Politischer Druck auf die Kantonalbanken
EY empfiehlt den Banken zudem, ihre Risikomanagementstrategien zu überdenken und anzupassen, und zu prüfen, ob sie beispielsweise verstärkt auf besicherte Kredite setzen oder Kreditversicherungen nutzen wollten, um das Risiko zu reduzieren.
Interessante Bemerkung von EY am Rande: Der Untergang der CS habe zu Veränderungen im KMU-Finanzierungsgeschäft geführt, «weshalb es aus der Politik durchaus auch Druck gerade auf die Kantonalbanken gibt, Kredite zu attraktiven Konditionen anzubieten».
Chancen des traditionellen Kapitalmarkts nutzen
Einen relativ naheliegenden Weg, um den Konflikt zwischen dem weiter wachsenden Kapitalbedarf der Wirtschaft und den begrenzten Vergabekapazitäten der Banken zu entschärfen, erwähnt EY allerdings nicht.
Der traditionelle (öffentliche) Kapitalmarkt bietet nämlich Banken durchaus ebenfalls Möglichkeiten, sich günstig zu refinanzieren oder die Bilanz zu entlasten. Das Potenzial dieser Instrumente ist noch nicht ausgeschöpft.

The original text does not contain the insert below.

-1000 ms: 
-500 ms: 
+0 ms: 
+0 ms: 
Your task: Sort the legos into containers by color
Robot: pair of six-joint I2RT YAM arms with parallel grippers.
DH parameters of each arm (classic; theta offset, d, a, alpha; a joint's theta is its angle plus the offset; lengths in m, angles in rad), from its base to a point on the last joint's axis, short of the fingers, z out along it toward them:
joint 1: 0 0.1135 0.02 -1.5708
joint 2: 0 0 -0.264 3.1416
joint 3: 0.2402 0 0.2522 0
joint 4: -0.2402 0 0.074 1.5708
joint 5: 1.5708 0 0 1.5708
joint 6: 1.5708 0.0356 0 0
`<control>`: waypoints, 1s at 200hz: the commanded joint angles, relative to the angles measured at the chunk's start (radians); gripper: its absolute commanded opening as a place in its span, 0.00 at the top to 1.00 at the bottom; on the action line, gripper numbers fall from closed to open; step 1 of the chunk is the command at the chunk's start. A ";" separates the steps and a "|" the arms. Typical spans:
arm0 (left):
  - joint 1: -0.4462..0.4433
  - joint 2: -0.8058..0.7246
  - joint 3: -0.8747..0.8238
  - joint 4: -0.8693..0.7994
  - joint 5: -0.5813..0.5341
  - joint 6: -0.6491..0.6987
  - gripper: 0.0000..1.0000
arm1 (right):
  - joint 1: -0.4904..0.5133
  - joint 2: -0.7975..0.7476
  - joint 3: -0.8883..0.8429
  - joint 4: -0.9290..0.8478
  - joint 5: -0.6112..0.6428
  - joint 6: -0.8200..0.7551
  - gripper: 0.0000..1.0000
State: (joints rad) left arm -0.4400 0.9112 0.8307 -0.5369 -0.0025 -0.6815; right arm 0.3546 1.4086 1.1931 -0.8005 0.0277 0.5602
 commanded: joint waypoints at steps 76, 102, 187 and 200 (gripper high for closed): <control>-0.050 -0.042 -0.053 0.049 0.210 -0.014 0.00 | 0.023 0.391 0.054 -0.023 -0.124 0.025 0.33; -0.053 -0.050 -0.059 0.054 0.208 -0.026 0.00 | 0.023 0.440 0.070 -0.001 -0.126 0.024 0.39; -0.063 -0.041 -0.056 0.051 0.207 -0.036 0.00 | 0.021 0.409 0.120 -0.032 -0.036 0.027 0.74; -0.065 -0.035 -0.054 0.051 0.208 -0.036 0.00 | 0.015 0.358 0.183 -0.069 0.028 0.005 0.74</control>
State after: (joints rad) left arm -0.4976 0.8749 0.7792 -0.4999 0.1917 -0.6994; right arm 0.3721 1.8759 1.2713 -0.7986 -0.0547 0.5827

Pfandbriefe, Auslagerung von Krediten oder Risiken
Im Hypothekargeschäft können sich Banken beispielsweise seit bald 100 Jahren günstig Mittel über die von den beiden Pfandbriefinstituten (Pfandbriefzentrale für die Kantonalbanken, Pfandbriefbank für die anderen Banken) emittierten Anleihen beschaffen – und so Engpässe auf der Refinanzierungsseite vermeiden.
Möchte eine Bank ihre Bilanz entlasten, könnte sie zudem z.B. KMU-Kredite an eine Spezialzweckgesellschaft auslagern, die sich wiederum über eine Verbriefung (Asset-backed-Securities) am öffentlichen Anleihenmarkt refinanziert.
Ausfallrisiko von Firmenkrediten verbriefen – so wie es UBS vor 25 Jahren vormachte
Und sollte eine Bank die Kredite zwar auf der eigenen Bilanz behalten, aber das damit verbundene Risiko reduzieren wollen, könnte sie auch nur die damit verbundenen Ausfallrisiken über eine (synthetische) Anleihe auslagern.
Das ist nicht so exotisch, wie es klingt – UBS lancierte bereits vor einem Vierteljahrhundert eine solche Anleihe in Franken für ihre Schweizer KMU-Kredite unter dem Label Helvetic Asset Trust (Hat).
Manchmal lohnt es sich, die alten Instrumente nochmals in die Hand zu nehmen und zu prüfen, bevor man einen ganz neuen Werkzeugkoffer ersteht.